> _EXERCISE DESCRIPTION_: Give the lines below again exactly, starting with the line that holds "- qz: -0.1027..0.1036" and going on through the line that holds "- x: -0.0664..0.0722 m".

DATASET SECTION Block Start

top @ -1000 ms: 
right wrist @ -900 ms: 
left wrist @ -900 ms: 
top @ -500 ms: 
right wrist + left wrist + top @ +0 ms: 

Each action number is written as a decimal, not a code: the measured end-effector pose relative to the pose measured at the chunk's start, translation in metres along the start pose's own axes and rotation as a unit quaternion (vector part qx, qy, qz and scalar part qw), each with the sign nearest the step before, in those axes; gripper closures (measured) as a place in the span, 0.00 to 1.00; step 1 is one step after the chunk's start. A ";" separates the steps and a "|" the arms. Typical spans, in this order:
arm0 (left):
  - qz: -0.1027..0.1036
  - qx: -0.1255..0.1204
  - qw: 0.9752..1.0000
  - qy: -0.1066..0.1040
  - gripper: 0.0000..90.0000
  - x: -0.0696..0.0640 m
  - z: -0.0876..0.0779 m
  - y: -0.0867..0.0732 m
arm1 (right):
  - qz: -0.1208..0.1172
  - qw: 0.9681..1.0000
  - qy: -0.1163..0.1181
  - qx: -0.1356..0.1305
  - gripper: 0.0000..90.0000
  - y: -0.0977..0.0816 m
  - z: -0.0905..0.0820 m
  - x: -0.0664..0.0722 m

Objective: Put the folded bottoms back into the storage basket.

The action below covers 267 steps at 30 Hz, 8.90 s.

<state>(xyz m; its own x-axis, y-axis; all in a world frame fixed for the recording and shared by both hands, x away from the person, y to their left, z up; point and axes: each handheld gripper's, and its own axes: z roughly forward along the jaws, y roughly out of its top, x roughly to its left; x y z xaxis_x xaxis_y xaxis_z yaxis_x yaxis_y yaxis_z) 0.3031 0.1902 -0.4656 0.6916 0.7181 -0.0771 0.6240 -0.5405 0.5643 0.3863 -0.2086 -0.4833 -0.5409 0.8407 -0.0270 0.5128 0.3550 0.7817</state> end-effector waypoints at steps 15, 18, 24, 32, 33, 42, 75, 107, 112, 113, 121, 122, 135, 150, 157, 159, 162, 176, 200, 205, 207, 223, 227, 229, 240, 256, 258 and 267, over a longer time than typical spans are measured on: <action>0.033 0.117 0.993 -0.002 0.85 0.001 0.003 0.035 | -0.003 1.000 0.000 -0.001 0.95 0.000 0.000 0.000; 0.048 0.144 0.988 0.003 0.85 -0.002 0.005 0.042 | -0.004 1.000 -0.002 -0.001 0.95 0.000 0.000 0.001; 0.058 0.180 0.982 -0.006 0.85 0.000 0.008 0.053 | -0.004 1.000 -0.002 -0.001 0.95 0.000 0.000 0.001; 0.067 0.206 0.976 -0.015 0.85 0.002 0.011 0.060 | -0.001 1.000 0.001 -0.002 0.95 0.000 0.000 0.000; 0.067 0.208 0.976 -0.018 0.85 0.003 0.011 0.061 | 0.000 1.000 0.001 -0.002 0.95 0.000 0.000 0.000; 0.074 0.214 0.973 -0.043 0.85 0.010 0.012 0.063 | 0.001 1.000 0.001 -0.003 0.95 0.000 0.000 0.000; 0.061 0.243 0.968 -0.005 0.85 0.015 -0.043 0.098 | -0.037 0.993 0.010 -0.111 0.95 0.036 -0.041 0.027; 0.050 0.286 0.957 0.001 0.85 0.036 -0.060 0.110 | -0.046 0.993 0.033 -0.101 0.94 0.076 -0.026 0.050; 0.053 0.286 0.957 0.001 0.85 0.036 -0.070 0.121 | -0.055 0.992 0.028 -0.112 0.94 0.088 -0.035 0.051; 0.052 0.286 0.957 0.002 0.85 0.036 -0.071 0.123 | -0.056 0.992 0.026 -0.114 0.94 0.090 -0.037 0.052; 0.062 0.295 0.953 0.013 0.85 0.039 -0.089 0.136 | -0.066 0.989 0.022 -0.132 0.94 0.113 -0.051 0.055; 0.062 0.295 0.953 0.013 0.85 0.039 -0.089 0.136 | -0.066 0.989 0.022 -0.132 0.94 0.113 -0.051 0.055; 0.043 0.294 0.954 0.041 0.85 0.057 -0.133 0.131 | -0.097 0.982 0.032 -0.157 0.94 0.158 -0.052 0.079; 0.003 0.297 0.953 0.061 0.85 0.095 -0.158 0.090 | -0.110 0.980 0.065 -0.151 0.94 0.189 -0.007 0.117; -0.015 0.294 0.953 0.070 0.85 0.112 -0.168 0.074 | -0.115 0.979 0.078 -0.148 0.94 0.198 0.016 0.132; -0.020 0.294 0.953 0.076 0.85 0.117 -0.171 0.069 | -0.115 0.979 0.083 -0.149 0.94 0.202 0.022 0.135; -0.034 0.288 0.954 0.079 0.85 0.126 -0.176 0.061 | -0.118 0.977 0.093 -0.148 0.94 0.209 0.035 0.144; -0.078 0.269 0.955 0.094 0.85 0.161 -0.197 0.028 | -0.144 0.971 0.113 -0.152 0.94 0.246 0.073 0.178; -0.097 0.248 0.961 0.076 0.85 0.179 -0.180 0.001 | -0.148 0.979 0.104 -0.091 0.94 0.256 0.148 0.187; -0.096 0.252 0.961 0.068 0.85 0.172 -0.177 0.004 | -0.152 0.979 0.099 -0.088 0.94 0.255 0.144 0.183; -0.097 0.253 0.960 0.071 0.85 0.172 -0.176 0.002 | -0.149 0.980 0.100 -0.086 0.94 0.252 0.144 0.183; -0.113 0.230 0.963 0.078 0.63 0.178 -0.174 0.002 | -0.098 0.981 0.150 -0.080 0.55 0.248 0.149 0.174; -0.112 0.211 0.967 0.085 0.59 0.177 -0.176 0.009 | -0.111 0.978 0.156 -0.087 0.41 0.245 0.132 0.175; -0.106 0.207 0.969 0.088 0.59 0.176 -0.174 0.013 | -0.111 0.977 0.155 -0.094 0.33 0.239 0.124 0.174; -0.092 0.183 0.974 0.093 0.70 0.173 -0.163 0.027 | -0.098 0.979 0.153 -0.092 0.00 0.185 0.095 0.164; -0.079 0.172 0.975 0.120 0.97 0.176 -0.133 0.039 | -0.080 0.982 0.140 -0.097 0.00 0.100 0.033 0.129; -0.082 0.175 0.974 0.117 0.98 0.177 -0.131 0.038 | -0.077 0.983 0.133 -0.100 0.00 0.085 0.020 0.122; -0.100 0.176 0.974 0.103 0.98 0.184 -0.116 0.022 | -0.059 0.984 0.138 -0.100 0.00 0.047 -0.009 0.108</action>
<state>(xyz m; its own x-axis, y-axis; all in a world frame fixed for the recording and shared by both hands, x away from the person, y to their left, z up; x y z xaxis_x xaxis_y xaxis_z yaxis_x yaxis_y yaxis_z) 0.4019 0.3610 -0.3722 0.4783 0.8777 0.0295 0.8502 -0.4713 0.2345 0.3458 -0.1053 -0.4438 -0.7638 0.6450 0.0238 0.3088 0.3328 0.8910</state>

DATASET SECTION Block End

> _WRITTEN SOLUTION_:
  - qz: -0.1027..0.1036
  - qx: -0.1255..0.1204
  - qw: 0.9752..1.0000
  - qy: -0.1066..0.1040
  - gripper: 0.0000..90.0000
  - x: -0.0696..0.0640 m
  - z: -0.0876..0.0779 m
  - y: -0.0867..0.0732 m
arm1 (right):
  - qz: -0.1208..0.1172
  - qw: 0.9681..1.0000
  - qy: -0.1163..0.1181
  - qx: -0.1356..0.1305
  - gripper: 0.0000..90.0000
  - y: -0.0977..0.0816 m
  - z: -0.0905..0.0820 m
  - x: -0.0664..0.0722 m

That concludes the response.